→ Problem:
Among the records below, find the line that has "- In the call"; from there, give the lines again exactly, and stop after the line that has "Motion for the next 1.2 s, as".
[[ Entries supplied, beginning ]]
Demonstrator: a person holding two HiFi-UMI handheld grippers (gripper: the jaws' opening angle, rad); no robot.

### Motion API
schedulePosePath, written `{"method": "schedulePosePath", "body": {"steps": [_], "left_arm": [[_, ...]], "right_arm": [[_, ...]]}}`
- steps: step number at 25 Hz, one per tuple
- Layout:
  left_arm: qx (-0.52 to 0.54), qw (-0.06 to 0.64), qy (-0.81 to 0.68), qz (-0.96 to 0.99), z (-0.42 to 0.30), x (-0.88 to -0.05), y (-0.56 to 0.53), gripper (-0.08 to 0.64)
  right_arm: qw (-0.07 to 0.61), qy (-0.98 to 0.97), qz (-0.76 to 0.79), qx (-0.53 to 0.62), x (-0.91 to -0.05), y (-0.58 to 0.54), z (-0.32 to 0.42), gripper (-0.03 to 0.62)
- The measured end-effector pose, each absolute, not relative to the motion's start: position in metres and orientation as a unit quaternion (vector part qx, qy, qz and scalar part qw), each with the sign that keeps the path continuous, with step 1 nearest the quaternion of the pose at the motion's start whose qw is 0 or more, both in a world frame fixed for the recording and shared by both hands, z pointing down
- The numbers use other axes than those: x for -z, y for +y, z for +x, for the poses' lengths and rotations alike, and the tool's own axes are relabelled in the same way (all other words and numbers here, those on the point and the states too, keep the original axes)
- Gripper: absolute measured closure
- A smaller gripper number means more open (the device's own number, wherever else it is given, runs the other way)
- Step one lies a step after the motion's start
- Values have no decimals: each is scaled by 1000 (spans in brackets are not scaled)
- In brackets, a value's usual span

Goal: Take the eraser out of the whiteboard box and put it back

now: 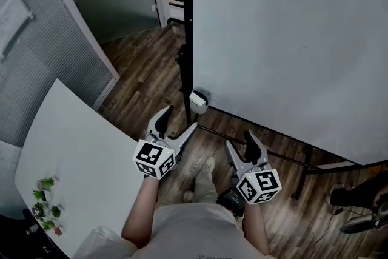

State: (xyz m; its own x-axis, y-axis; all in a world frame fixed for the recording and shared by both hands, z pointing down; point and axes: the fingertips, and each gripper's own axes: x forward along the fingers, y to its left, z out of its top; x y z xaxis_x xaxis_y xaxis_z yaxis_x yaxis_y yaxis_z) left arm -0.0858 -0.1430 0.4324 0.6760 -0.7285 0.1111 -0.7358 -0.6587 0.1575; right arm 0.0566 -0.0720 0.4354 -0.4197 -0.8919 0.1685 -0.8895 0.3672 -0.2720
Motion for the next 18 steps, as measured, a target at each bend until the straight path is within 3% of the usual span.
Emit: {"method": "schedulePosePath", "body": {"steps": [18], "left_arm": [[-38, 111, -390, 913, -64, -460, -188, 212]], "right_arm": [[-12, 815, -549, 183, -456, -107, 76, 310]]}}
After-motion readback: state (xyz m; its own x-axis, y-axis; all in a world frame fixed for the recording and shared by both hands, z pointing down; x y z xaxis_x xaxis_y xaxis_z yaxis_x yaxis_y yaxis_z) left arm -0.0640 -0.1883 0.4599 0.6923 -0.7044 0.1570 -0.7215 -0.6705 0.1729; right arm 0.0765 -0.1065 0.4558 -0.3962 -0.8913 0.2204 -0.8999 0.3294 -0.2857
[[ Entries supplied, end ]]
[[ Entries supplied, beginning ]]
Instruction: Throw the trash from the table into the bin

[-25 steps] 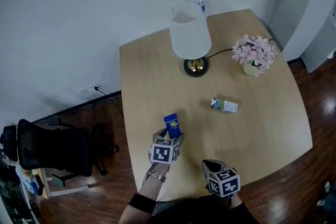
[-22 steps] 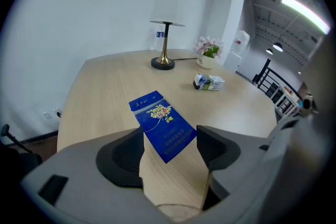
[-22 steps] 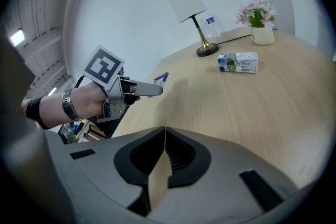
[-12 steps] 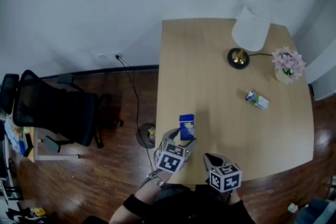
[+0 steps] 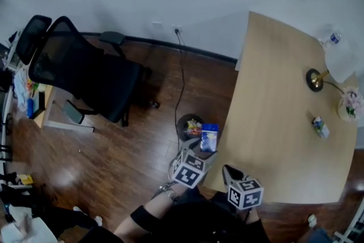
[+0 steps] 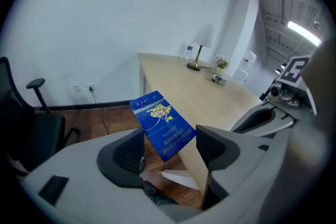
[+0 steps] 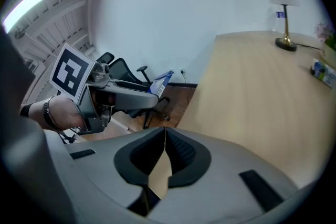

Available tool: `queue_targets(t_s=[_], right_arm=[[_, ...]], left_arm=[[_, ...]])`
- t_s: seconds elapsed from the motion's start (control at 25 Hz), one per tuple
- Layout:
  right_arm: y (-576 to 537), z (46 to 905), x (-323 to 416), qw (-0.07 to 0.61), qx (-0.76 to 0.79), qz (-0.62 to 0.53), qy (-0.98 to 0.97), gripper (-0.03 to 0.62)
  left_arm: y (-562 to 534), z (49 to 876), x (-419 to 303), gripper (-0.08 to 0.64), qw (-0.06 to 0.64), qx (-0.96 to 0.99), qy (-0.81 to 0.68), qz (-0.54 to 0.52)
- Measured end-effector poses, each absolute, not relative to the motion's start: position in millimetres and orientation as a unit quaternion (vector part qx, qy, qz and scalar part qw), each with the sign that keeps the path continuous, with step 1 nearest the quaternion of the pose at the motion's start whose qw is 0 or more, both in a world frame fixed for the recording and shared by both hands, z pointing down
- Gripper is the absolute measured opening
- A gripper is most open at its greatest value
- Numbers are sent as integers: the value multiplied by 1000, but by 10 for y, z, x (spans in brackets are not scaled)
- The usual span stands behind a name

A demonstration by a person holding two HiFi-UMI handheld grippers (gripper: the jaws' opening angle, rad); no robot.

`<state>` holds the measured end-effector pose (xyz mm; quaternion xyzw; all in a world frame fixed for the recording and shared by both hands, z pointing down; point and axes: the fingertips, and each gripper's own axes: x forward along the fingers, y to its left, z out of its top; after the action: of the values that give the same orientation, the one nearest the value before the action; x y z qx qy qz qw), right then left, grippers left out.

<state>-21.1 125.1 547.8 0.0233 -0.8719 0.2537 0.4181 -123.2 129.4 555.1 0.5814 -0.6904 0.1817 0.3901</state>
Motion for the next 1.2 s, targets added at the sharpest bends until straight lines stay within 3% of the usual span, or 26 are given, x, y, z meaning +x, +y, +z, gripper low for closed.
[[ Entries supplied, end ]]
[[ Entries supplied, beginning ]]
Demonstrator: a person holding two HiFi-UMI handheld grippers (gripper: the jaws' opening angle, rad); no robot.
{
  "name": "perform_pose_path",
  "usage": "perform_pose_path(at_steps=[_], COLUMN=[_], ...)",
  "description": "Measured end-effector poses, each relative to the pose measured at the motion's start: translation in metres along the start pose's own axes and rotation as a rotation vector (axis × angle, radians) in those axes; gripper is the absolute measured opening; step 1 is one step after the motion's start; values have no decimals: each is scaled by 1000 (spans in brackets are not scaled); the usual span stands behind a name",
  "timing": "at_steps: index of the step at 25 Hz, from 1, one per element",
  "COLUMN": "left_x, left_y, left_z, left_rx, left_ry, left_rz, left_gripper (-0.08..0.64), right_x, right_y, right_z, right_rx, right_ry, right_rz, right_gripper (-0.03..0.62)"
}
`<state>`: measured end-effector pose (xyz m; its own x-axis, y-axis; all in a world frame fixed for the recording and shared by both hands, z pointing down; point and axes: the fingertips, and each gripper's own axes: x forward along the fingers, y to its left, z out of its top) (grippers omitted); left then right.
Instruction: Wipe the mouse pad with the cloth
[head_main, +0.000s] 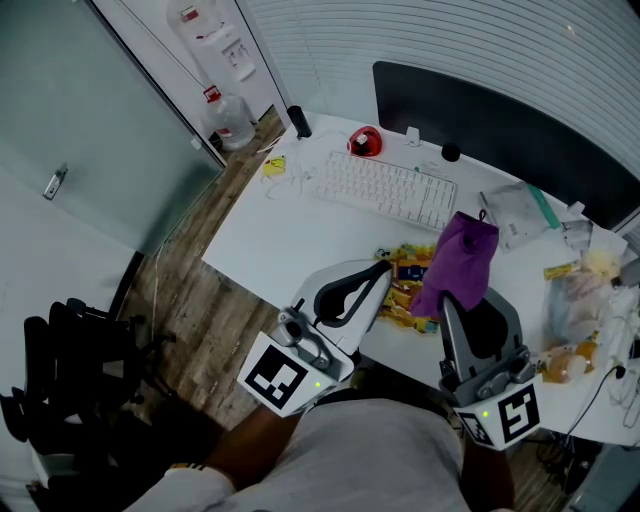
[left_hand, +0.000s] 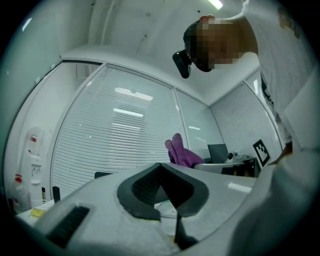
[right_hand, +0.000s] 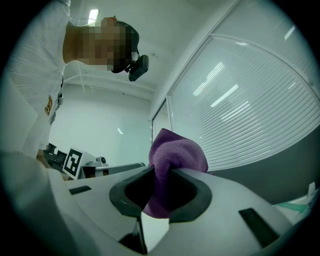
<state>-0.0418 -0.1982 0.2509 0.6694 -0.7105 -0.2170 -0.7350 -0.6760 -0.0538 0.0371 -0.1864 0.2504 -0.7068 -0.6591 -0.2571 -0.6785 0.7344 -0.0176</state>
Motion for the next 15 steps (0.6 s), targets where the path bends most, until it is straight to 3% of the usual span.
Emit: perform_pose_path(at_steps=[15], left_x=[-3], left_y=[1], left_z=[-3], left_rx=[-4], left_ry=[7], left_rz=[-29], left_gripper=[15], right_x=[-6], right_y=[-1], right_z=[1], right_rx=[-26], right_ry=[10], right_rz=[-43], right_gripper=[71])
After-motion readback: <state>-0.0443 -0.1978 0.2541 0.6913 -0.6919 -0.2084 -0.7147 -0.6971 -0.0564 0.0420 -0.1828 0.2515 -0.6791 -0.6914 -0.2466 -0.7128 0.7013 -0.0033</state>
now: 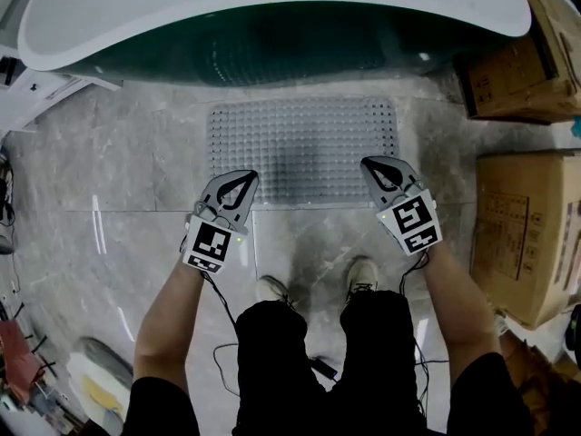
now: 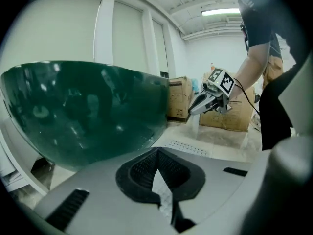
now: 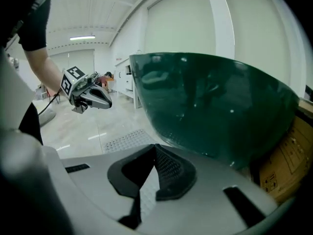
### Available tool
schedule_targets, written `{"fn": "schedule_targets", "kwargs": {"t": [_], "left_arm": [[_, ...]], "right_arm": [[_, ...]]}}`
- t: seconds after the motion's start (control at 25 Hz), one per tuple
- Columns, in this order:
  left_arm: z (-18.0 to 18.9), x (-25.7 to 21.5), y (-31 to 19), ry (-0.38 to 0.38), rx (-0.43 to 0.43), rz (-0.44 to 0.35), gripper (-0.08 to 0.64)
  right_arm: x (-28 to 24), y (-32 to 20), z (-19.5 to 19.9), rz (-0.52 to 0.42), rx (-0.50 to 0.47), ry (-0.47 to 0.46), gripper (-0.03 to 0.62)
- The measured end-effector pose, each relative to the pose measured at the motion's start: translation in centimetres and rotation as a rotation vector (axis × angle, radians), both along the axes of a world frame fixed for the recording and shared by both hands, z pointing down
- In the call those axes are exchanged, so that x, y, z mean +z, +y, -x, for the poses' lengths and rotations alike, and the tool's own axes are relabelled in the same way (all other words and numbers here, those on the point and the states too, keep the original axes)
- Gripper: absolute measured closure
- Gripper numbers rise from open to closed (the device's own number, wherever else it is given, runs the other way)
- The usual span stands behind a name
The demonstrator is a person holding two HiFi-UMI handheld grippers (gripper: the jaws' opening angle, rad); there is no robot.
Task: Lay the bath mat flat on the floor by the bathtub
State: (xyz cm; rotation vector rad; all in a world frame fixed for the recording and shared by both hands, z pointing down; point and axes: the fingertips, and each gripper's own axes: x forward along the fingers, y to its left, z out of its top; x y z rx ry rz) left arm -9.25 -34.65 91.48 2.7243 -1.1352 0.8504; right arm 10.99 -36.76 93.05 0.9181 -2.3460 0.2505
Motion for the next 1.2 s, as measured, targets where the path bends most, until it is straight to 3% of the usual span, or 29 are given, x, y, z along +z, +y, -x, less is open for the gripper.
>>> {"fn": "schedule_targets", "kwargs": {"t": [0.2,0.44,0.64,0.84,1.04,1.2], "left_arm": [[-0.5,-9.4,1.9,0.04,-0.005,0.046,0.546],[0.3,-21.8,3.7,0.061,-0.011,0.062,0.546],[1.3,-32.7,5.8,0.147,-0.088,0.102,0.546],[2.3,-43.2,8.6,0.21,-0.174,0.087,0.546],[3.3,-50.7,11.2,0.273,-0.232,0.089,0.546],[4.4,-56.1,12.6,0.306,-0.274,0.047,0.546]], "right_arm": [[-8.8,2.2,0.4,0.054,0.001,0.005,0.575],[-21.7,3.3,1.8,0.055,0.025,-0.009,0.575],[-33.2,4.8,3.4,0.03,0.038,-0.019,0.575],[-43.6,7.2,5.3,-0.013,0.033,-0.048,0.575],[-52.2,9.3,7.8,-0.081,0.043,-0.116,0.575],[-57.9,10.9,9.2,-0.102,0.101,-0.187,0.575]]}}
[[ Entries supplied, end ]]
→ Response area:
- In the call those axes are exchanged, so that x, y, z mean +z, +y, -x, for the poses' lengths and rotations alike, and the tool's own axes are relabelled in the same way (all other words and numbers here, those on the point and the states too, keep the original axes)
- Gripper: absolute measured closure
- Gripper numbers rise from open to closed (the device's own number, wherever else it is given, runs the other way)
- The usual span stands behind a name
The demonstrator is a person holding two HiFi-UMI handheld grippers (gripper: the jaws' opening angle, rad); there is no robot.
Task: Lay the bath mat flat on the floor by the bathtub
State: (xyz cm; rotation vector rad; all in a world frame fixed for the recording and shared by both hands, z pointing down; point and axes: the fingertips, and each gripper's own axes: x forward along the fingers, y to its left, z out of its top; x y z rx ry rz) left arm -9.25 -34.65 91.48 2.7243 -1.1352 0.8504; right arm 10.99 -36.76 93.05 0.9181 -2.3460 0.2505
Motion for the next 1.2 s, as measured, targets where the path bends most, until it is straight to 3% of the usual span, or 29 are given, x, y, z along +z, +y, -x, less is open for the gripper.

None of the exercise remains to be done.